Très sensible et un peu fragile, je sortis de son bureau en larmes
et lui fis la tête pendant quelques semaines.
Dans l'équipe il y avait des nouveaux membres, dont quelques-uns
uns qui seraient restés longtemps, par exemple Fabiana (ma compatriote)
et Denis (un jeune très fouineur et cancanier) qui semblaient
les 2 nouveaux boucs émissaires de Benjamin et puis Marica (une
jeune fille plutôt fainéante).
Entre l'été et l'automne Benjamin devint gentil avec moi,
il semblait avoir digéré mes accusations.
Il me donna des nouvelles tâches
d'assistanat qui flattaient mon ego, il me permit de travailler dans un
petit bureau vide à côté du sien au lieu de la salle,
et il m'avoua que la promotion donné à Séverine avait
été une grosse bêtise de sa part, vu que personne
n'était content d'elle dans son nouveau service.
Ma troisième et plus grosse erreur : je le crus. Aveuglée
par mon envie de reconnaissance et de justice, je m'étais mise
dans la tête qu'après avoir subi autant d'injustices, le
vent devait forcement tourner en ma faveur.
Sans m'apercevoir qu'il ne faisait que m'exploiter mieux et plus sans
aucune contrepartie, sans voir qu'il utilisait son pouvoir de manipulation
pour mieux m'asservir, je lui demandai de faire tout son possible pour
que je reste dans l'entreprise.
Il me répondit que oui.
Il lui arrivait de me parler mal de certains de ses employés, de
m'expliquer qu'il aimait les embêter, de me faire comprendre qu'il
les détestait.
C'était le moment ou jamais de fuir, d'ouvrir les yeux, de comprendre
que son comportement n'était pas celui d'un chef, car les sympathies
et antipathies personnelles sont humaines et compréhensibles, mais
elles ne doivent pas interférer dans le travail.
Je ne le fis pas ou mieux je ne voulus pas le faire.
Au contraire, consciente et avec la preuve
du fait qu'il agissait uniquement à la tête du client, je
lui fis confiance en pensant que cette fois-ci c'était moi qu'il
allait peut-être aider, se rattrapant sur ses injustices précédentes.
Deux filles, pas aimées au début, Fabiana et Marica, très
liées entre elles, essayaient par tout moyen d'attirer la sympathie
du chef pour en avoir des avantages, tout en parlant mal et en se moquant
de lui dans son dos, car tout le monde avait compris sa façon d'agir
envers ses employés.
Elle parvinrent à leur fin à
coup de lèche-bottes et de coquetterie et Denis resta la seule
bête noire. Les favoritismes recommencèrent de plus belle
: maintenant c'étaient elles qui pouvaient tout se permettre :
retards, absences, fainéantise (surtout Marica et de façon
scandaleuse).
Comme on était payé de l'heure
et que c'était Benjamin qui préparait les fiches de présence,
il se permettait toute sorte d'abus et d'injustice, en payant aux deux
filles la plupart de leurs absences.
Elles restaient longtemps dans son bureau à bavarder, rire, plaisanter
et faire des commérages (souvent sur les collègues),
pendant que les autres devaient travailler et qui étaient grondés
comme des écoliers au moindre écart.
L'ambiance dans la cellule devint morose : l'hypocrisie y régnait
dans tous les sens.
Au milieu de tout ça Benjamin s'amusait à diviser pour
mieux régner : il parlait mal des uns avec les autres, mettait
les collègues les uns contre les autres, empochait des cadeaux
de tout les monde et continuait à aider et à favoriser seulement
les gens qu'il aimait bien : c'est ça un manipulateur.

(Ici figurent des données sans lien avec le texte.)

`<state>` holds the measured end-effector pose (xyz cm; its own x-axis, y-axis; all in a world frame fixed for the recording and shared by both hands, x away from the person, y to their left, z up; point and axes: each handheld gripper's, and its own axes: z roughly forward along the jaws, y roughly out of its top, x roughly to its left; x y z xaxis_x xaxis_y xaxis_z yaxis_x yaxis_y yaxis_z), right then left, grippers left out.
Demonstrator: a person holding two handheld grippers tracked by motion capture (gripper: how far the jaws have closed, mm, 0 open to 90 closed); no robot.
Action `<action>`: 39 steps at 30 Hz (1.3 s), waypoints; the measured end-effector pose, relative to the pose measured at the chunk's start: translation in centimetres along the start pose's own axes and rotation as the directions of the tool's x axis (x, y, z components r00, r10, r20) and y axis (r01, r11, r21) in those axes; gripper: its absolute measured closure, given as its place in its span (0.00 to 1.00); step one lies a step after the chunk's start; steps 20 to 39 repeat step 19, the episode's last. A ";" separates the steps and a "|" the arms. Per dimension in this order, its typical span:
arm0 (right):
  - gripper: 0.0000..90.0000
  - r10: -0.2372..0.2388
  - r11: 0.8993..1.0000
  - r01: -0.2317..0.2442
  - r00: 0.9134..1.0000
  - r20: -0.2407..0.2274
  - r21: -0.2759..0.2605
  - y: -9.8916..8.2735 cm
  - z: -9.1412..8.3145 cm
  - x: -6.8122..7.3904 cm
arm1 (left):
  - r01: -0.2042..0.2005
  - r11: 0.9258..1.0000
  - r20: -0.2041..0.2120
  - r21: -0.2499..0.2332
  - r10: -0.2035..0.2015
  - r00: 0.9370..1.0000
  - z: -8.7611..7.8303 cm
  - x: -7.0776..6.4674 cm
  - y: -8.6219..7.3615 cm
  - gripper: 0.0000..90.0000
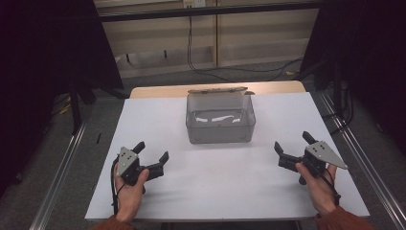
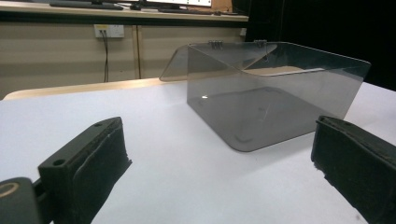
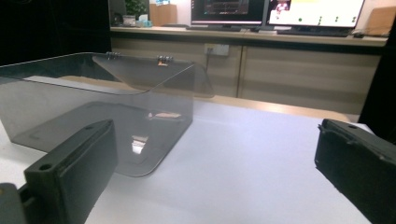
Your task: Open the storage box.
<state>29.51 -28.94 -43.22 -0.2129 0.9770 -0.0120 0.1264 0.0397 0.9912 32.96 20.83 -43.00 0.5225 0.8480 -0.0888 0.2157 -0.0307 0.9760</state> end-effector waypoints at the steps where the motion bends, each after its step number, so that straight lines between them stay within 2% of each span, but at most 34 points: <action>1: 0.00 0.002 1.000 -0.002 1.000 0.005 -0.002 -0.1 -0.2 0.0 | 0.004 1.000 -0.008 0.002 -0.004 1.000 -0.2 0.0 -0.1 0.04; 4: 0.00 -0.017 1.000 0.017 1.000 0.002 0.018 -0.4 -0.9 -0.1 | 0.006 1.000 -0.001 0.022 -0.006 1.000 -0.8 0.0 -0.4 0.04; 6: 0.00 -0.006 1.000 0.007 1.000 -0.010 0.020 -0.5 -1.4 -0.1 | 0.008 1.000 -0.018 0.019 -0.008 1.000 -1.3 0.0 -0.6 0.04; 9: 0.00 -0.008 1.000 0.008 1.000 -0.017 0.025 -0.6 -2.3 -0.2 | -0.004 1.000 -0.020 0.027 0.005 1.000 -1.9 0.1 -0.7 0.04; 12: 0.00 -0.041 0.999 0.041 0.999 0.007 0.015 -1.0 -3.0 -0.1 | 0.008 1.000 -0.027 0.021 -0.007 1.000 -2.5 0.1 -0.7 0.04; 13: 0.00 -0.048 0.999 0.048 0.999 0.013 0.003 -1.0 -3.1 -0.1 | 0.017 1.000 -0.016 0.015 -0.017 1.000 -2.7 0.0 -0.6 0.03; 17: 0.00 -0.036 0.999 0.036 0.999 0.015 0.001 -1.2 -2.8 -0.1 | -0.011 1.000 -0.026 -0.007 0.011 1.000 -2.7 0.1 -0.3 0.03; 19: 0.00 -0.024 1.000 0.024 1.000 0.008 0.002 -1.2 -2.6 -0.1 | 0.002 1.000 -0.036 0.007 -0.002 0.999 -2.6 0.4 -0.4 0.03; 39: 0.00 -0.024 1.000 0.024 1.000 0.008 0.002 -1.2 -2.6 -0.1 | 0.002 1.000 -0.036 0.007 -0.002 0.999 -2.6 0.4 -0.4 0.03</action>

De mon côté, je ne supportais pas toute cette hypocrisie
et cette manière d'être double et je le disais clairement
à mes collègues.
Le coup de grâce arriva quand le chef m'annonça très
gentiment qu'il avait trouvé la manière de me faire rester
dans l'entreprise : il me proposait un contrat CDI en qualité télé-enquêtrice.
Comme c'était la première fois que cela arrivait dans la
société, il pensait peut-être que cela m'aurait enorgueillie,
car mes résultats avaient convaincu le DG à lui concéder
un CDI au télémarketing, mais je ne manifestai ni joie ni
reconnaissance : au contraire je lui dis carrément ce que je pensais
de ce poste et je lui rappelai qu'il avait aidé d'autres personnes
mais pour moi il voulait juste poursuivre l'exploitation et à
temps indéterminé.
Il se vexa, se fâcha et ce fut probablement
à ce moment là qu'il commença à me détester.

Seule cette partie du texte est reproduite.